There are situations in life in which it’s useful to go backwards. Imagine, for example, you’re a bank. Your computer contains a list of names (your clients) and for each name there is a number (the client’s account balance). That number is positive if the client is in credit and negative if they are in debt.

Now imagine that, unfortunately, your system has been attacked by a virus that has systematically changed the account balances of all your customers. Your IT expert can figure out what formula the virus used to change the numbers, but that’s all you know. Can you figure out the original numbers from the list of changed ones?

It depends. Say your IT expert tells you that the virus has added £1,000,000 to each account balance. In this case it’s easy to work out what the original numbers were: you simply subtract £1,000,000 from each number in the new list. But what if the virus has squared every account balance? Then you have a problem. If, for example, the changed balance of client A is £100, then their original balance could have been £10 or -£10, as each number gives you £100 when squared. You have no way of figuring out the original numbers without further information.

What you have been trying to do here is find the *inverse* of a function. In the first example, with the virus adding £1,000,000, the function is \[f(x) = x + 1\,000\,000\] and in the second, with the virus squaring, it is \[f(x) = x^2.\]

The inverse of \(f\) is the function \(g\) that goes the other way: given an \(f(x)\), the function \(g\) should return the original \(x\), that is, \[g(f(x))=x.\]

To find out whether a function has an inverse we need to know its domain and range (see Maths for dinner). In our example the domain contains the original account balances, which we don’t know. But since these can be negative or positive numbers, let’s take the domain to consist of all the real numbers. And let’s take the range to consist of the list of altered account balances.

A function \(f\) has an inverse if (and only if) for every element of its range (every \(y\) in the range) there is exactly one element of the domain (one \(x\) in the domain) so that \(f(x) = y\). In other words, \(f\) has an inverse if and only if it is a bijection (see Maths for dinner).

The function in the first example, \(f(x) = x + 1\,000\,000\), clearly satisfies the requirement that for every element \(y\) in the range there is exactly one element \(x\) in the domain so that \(f(x)=y\): that element is \(y-1\,000\,000.\) The function therefore has an inverse. It’s \[g(x) = x - 1\,000\,000.\]

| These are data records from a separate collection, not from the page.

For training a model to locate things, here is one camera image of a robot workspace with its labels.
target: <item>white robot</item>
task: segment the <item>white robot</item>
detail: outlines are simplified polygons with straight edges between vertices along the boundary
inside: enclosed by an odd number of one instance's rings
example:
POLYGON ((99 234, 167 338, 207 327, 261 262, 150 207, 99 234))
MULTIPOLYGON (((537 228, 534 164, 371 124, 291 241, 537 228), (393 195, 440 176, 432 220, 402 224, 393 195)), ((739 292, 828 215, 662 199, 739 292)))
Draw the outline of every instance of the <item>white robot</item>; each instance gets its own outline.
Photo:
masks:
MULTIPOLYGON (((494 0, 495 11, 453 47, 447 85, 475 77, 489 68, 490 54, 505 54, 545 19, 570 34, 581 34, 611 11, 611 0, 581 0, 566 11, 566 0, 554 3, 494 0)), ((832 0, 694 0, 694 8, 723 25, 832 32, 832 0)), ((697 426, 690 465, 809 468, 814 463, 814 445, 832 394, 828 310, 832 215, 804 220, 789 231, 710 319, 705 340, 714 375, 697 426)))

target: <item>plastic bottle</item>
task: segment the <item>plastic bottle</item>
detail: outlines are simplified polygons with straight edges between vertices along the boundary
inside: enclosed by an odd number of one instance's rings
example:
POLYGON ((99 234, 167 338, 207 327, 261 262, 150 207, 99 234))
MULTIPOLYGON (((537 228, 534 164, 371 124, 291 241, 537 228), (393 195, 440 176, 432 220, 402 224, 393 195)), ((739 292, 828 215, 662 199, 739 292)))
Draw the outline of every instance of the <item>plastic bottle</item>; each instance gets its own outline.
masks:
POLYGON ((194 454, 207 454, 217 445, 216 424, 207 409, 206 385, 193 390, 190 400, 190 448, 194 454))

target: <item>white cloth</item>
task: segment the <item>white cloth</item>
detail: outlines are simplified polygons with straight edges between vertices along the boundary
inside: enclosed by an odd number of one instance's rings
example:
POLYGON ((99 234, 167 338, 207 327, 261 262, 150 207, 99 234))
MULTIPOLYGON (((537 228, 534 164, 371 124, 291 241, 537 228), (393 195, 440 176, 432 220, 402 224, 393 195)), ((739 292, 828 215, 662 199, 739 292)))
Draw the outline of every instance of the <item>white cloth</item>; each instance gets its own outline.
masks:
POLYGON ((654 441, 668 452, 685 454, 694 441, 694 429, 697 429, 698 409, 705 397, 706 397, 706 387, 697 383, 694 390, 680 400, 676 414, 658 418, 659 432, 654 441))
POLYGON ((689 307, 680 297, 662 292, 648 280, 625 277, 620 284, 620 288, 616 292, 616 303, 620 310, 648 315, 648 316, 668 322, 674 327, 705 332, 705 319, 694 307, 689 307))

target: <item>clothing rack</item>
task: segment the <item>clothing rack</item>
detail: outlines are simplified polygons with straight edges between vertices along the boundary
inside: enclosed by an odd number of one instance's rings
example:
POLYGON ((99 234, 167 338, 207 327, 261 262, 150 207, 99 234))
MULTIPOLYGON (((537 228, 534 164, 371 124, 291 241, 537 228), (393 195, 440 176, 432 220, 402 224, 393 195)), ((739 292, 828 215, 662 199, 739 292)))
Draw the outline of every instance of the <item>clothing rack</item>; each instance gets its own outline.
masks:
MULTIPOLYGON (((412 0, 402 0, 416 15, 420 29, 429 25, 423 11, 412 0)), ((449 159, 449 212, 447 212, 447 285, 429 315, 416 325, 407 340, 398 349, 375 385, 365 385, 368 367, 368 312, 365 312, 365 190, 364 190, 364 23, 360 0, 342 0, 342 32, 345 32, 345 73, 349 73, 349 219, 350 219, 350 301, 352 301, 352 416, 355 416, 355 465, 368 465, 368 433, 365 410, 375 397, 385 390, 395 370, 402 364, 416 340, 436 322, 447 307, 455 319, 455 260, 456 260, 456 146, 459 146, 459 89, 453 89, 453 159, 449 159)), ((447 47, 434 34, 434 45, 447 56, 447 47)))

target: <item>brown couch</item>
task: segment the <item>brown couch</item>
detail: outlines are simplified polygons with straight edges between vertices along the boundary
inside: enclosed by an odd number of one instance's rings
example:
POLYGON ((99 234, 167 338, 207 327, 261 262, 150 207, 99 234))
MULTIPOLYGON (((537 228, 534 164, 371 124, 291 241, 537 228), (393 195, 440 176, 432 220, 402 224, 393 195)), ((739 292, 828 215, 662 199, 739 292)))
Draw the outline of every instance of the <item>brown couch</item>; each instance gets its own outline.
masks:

The function in the second example, \(f(x) = x^2\), does not satisfy this property. For every positive number \(y\) in the range there are two numbers that are allocated to it by the function. These numbers are \(\sqrt{y}\) and \(-\sqrt{y}\), since \[f(\sqrt{y}^2) = f((-\sqrt{y})^2) = y.\] This is the reason why you cannot figure out the original account balances: \(f\) does not have an inverse.

A little more information about the domain, however, might help. Suppose you know that none of the customers were in debt. This restricts your domain to the positive real numbers and zero. For every number \(y\) in the range there now is exactly one number \(x\) in the domain such that \[f(x) = y.\] That number is \(\sqrt{y}\), so your inverse function is \[g(x) = \sqrt{x},\] since \[g(f(x)) = \sqrt{x^2} = x.\]

The general rule is this: to find out whether a function has an inverse, look at its domain and its range, and then figure out whether for every element \(y\) in the range there is exactly one element \(x\) in the domain so that \(f(x)=y\). If there is, then you can go backwards.